And so the Launch Day (L-0) day begins. I have skipped coming to the Cape on L-1, Thursday, July 7, 2011, because of the rain and because what we wanted to see — the press conferences — were on NASA-TV. We could sit in our kitchen, eat with feet propped. Another reason to skip L-1 was because I had been over to the Cape for three straight days — and this was coming off of two days in Houston at Johnson Space Center last week.I was tired. Carol Anne was exhausted, and even skipped L-2 (Wednesday).
By skipping L-1 we did miss the restraction of the Rotating Service Structure, but early in the afternoon we got a call from a friend at the Cape asking us if we planned to miss the driving rain and mud out at Pad 39-A. Unn, the answer was Yes.
I noticed, in going through my notes for the recent launches, that I had also skipped L-1 during the STS-134 launch in May. Must have been tired for that one, too.
11 pm, July 7, 2011 — To the Cape. Carol Anne and I had decided to coast over to the Cape starting at 11 pm. That should put us inside the security bubble by 12:15 am if traffic was minimal as we expected it would be. The unknown factor was how many people would be streaming over hoping to find spots to view the launch outside of KSC. We were betting that in the rain the 1-million expected people would be in no hurry — and we were right.

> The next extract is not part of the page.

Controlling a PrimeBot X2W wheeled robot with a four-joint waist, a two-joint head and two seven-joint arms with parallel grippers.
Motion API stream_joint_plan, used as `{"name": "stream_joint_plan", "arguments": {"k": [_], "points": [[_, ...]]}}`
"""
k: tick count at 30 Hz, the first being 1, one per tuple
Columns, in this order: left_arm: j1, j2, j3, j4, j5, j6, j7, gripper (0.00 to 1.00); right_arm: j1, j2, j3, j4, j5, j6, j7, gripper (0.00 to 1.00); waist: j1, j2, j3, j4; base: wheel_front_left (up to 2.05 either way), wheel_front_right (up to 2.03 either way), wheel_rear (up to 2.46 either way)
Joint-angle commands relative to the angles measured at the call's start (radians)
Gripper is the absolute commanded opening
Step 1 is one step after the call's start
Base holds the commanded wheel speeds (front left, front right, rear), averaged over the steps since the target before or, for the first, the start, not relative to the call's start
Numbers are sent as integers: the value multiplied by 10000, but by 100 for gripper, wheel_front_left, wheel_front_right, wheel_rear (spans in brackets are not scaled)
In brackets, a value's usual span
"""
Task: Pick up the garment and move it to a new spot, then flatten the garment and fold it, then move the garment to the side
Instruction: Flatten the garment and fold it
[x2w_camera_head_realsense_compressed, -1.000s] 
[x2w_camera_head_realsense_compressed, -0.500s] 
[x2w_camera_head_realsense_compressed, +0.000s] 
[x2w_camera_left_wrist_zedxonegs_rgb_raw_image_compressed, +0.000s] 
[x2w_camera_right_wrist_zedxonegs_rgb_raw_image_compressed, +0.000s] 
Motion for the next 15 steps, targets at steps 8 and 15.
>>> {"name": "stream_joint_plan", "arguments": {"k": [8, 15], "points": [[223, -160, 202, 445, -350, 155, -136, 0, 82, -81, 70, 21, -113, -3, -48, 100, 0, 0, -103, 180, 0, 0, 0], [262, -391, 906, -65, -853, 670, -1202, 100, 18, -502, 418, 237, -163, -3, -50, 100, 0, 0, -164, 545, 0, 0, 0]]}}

Traffic on the Beachline, Highway 528, was moving at its accustomed 75-80 miles an hour, complete with the usual tailgaters.Inside the security bubble, 12:15 am, Friday, July 8, 2011. We wanted to be at the media site by the time the decision was made on tanking. This was the crucial decision — unless they tanked, the mission was scrubbed, but I was sure they would tank and, right on, at 2:01 am they began tanking.
The Tweeters had been banned from the media parking lot and must trudge better part of a half mile to their tent. Good for us, and great for finding a parking spot in the media parking lot. Not so good for the Tweeters, especially if it rains.
By the time we were at the Cape the rain, driving at times throughout Thursday, had abated to a sprinkle. At the media parking lot we were waved through and found a spot in the front row. Carol Anne objected because she planned to sleep, but then re-thought it and decided front row, closest to the media center, was all good especially if it rained. The car stayed in the front row.
The media center, 12:45 am. The media center is deserted with only a skeleton public relations crew. Carol Anne and I walk across the street to the cafeteria taking advantage of a break in the rain. The selection is thin, but we get coffee — something which, inexplicably, the canteen wagon which will show up about 3 am never has.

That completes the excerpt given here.